Wasting precious time, the young man removed his spectacles and cleaned them. “You’ve broken my door.”

He wasn’t old enough to have hair on his face, let alone save lives.

“I shall pay for it,” King replied, moving closer. “She’s hurt.”

The doctor barely looked at her. “I’d rather you’d not broken it in the first place.” He indicated the wooden dining table in the next room. “Put her there.”
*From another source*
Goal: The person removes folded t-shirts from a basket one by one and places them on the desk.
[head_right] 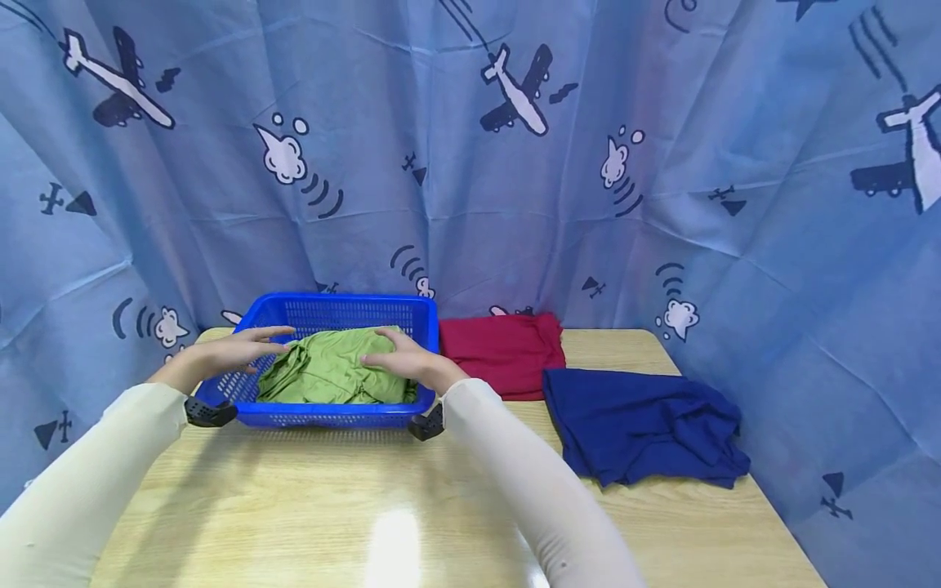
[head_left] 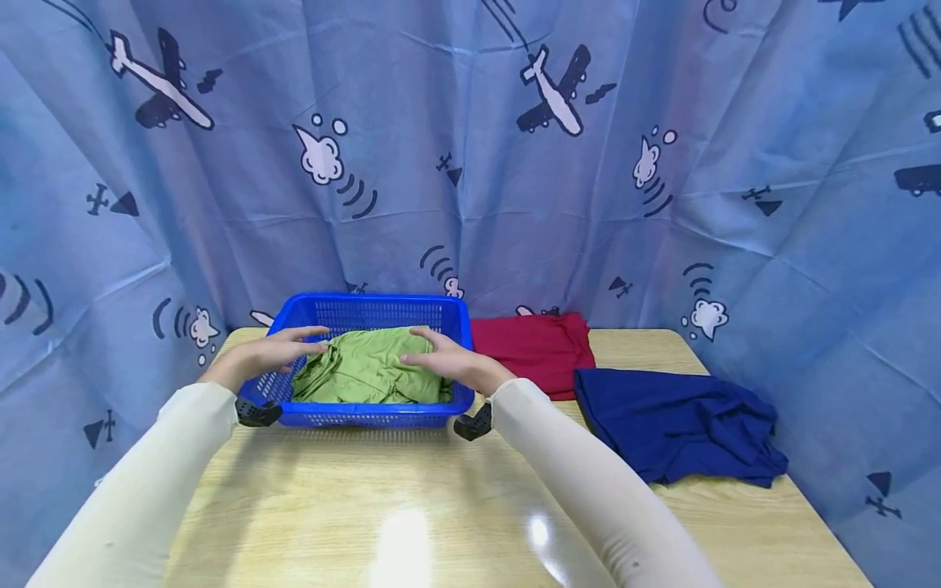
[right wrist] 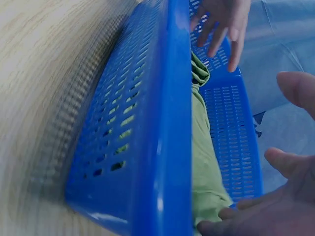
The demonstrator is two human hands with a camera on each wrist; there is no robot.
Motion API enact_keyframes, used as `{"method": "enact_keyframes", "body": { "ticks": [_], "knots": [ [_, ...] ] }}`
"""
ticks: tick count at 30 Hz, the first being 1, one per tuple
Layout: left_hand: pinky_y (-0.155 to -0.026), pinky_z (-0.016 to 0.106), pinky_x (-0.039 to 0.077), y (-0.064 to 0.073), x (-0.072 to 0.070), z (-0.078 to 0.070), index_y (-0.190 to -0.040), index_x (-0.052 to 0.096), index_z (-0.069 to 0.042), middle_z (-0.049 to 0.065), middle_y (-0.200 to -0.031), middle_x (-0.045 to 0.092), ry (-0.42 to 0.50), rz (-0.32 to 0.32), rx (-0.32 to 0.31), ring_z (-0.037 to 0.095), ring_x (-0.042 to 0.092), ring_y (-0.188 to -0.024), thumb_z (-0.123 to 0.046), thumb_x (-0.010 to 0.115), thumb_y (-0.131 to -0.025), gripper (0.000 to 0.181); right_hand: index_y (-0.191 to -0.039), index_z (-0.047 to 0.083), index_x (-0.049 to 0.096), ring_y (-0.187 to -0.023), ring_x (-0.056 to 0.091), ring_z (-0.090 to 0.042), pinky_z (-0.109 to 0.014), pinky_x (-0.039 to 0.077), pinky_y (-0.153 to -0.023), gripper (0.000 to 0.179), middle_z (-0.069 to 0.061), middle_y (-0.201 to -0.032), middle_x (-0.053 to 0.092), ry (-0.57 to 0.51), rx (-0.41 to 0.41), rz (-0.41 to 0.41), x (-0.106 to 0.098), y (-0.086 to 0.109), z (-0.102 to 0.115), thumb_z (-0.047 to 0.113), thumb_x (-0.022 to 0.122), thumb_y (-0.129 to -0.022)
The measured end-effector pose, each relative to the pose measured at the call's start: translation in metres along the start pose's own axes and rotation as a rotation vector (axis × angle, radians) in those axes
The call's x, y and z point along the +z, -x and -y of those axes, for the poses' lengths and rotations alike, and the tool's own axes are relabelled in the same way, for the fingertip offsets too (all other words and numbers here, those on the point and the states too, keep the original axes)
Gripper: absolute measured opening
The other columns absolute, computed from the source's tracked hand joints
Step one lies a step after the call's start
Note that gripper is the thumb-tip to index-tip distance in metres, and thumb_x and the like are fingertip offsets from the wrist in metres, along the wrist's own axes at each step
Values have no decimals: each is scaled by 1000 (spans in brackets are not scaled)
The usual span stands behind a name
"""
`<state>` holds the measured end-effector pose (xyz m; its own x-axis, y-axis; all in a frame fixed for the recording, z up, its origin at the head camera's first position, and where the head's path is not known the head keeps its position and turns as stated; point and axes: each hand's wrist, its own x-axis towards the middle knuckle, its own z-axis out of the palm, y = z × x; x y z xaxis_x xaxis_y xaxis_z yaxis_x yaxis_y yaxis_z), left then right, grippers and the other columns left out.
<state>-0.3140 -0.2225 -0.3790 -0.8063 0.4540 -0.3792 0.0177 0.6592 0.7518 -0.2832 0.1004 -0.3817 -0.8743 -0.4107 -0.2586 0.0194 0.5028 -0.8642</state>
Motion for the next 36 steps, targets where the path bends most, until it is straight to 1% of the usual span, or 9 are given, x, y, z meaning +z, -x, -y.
{"method": "enact_keyframes", "body": {
  "ticks": [6, 11, 14, 18, 22, 25, 28, 32, 36],
  "knots": [
    [-112, 75, 29, -9, 6, 0, -164, 10, -12, 28, -167, -10, -11, 59, -76, 57, 1, -151, -38, 43, -108, 70, -161, 22, 26, -156, 22, -33, -58, 23, -124, 76, -7, -171, 16, -142, 58, -73, 4, -7, -8, 39, 64, -97],
    [-114, 74, 27, -20, 15, -5, -164, 13, -12, 28, -168, -3, -21, 99, -105, 56, 4, -151, -38, 44, -107, 70, -161, 20, 26, -156, 21, -32, -58, 23, -124, 78, -7, -170, 20, -137, 106, -163, 7, -11, -9, 42, 63, -96],
    [-113, 75, 26, -23, 18, -6, -164, 12, -13, 26, -168, -5, -30, 102, -121, 56, 4, -151, -37, 45, -107, 70, -161, 19, 26, -156, 23, -34, -58, 23, -124, 78, -10, -169, 22, -145, 119, -182, 8, -14, -7, 41, 63, -97],
    [-111, 76, 31, -25, 19, -7, -164, 9, -15, 25, -168, -9, -44, 130, -132, 58, 3, -151, -37, 47, -106, 73, -162, 19, 25, -156, 21, -36, -63, 19, -124, 75, -11, -170, 19, -164, 143, -141, 8, -18, -7, 37, 61, -99],
    [-109, 74, 34, -28, 17, -9, -164, 11, -15, 25, -168, -10, -66, 212, -141, 57, 0, -151, -36, 45, -107, 70, -162, 22, 25, -158, 12, -35, -69, 12, -122, 70, -9, -172, 12, -150, 181, -67, 7, -21, -10, 34, 57, -101],
    [-110, 72, 37, -31, 17, -10, -164, 14, -15, 24, -168, -9, -94, 265, -168, 53, -2, -153, -37, 46, -107, 69, -162, 20, 27, -159, 6, -36, -69, 8, -123, 65, -10, -172, 8, -131, 187, -22, 7, -23, -12, 31, 53, -103],
    [-112, 68, 38, -32, 17, -9, -163, 17, -15, 24, -169, -7, -126, 285, -201, 51, -1, -154, -39, 47, -106, 69, -161, 18, 30, -159, 4, -36, -66, 7, -125, 61, -11, -172, 9, -117, 189, 11, 9, -23, -14, 30, 52, -104],
    [-119, 66, 28, -30, 18, -6, -162, 23, -10, 27, -168, 0, -171, 276, -203, 51, 3, -154, -39, 44, -107, 66, -159, 18, 35, -159, 6, -35, -65, 9, -125, 58, -10, -171, 16, -73, 203, 70, 13, -23, -13, 33, 51, -105],
    [-124, 65, 13, -26, 18, -3, -159, 29, -3, 28, -167, 9, -190, 267, -163, 51, 5, -154, -39, 40, -108, 63, -157, 21, 39, -159, 9, -36, -67, 12, -124, 57, -7, -170, 22, -19, 226, 126, 15, -26, -11, 38, 51, -105]
  ]
}}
King did as he was told, ignoring the twinge of discomfort he felt when he released Sophie from his grasp. Ignoring the fact that as he moved down the table, from her head to her feet to give the other man access to her wound, he couldn’t help but trail his fingers along her leg, as though, somehow, touching her could keep her alive.

The doctor replaced his spectacles and leaned over her. “There’s a great deal of blood. What happened?”

“She was shot.”

The surgeon nodded, rolling Sophie to one side, inspecting her back. When he returned her to the table, Sophie’s head lolled. “The bullet remains inside.” He moved to a large leather bag nearby and extracted a bottle and a long, thin instrument that King did not like the look of. “I don’t like that she’s unconscious.”